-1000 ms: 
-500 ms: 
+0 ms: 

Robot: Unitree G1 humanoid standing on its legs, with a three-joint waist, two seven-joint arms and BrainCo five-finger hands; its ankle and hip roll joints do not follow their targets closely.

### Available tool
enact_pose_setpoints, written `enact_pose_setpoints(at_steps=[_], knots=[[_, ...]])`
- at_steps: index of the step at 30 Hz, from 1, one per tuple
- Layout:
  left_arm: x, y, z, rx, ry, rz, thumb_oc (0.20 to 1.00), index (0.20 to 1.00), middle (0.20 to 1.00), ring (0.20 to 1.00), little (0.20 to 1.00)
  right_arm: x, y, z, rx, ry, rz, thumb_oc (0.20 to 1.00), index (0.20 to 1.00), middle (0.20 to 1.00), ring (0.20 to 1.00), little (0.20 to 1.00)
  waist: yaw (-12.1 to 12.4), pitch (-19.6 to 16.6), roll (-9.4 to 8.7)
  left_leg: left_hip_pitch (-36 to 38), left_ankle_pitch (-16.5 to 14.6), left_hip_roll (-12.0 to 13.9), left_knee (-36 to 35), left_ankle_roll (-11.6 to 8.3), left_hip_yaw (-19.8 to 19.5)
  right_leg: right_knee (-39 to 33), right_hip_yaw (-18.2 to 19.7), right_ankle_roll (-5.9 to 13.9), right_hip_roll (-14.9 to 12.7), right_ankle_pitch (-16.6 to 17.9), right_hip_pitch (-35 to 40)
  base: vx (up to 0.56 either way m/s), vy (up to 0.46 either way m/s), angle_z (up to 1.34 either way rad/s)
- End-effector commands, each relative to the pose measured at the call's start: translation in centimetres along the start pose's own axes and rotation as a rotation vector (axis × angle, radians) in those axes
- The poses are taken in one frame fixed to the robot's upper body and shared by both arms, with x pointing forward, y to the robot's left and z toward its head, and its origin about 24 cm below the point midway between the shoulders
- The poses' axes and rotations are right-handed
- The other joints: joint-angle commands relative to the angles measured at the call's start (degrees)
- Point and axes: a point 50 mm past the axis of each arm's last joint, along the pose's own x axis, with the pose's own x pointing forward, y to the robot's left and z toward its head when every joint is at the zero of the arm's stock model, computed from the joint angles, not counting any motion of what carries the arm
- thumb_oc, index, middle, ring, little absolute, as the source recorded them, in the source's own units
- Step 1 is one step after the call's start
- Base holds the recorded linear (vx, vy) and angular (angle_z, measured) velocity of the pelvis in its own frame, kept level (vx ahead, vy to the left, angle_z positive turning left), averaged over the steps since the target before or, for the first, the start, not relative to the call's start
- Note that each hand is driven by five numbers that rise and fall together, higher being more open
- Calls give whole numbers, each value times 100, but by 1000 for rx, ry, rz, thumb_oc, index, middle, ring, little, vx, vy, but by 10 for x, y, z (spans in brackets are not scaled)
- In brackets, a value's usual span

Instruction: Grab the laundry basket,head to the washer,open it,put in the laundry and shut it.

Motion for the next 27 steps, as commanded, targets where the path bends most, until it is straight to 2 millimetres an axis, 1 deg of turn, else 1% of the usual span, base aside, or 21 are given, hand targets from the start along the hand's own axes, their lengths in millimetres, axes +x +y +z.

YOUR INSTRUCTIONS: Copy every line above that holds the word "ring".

RESULT:
  left_arm: x, y, z, rx, ry, rz, thumb_oc (0.20 to 1.00), index (0.20 to 1.00), middle (0.20 to 1.00), ring (0.20 to 1.00), little (0.20 to 1.00)
  right_arm: x, y, z, rx, ry, rz, thumb_oc (0.20 to 1.00), index (0.20 to 1.00), middle (0.20 to 1.00), ring (0.20 to 1.00), little (0.20 to 1.00)
- thumb_oc, index, middle, ring, little absolute, as the source recorded them, in the source's own units
- Calls give whole numbers, each value times 100, but by 1000 for rx, ry, rz, thumb_oc, index, middle, ring, little, vx, vy, but by 10 for x, y, z (spans in brackets are not scaled)

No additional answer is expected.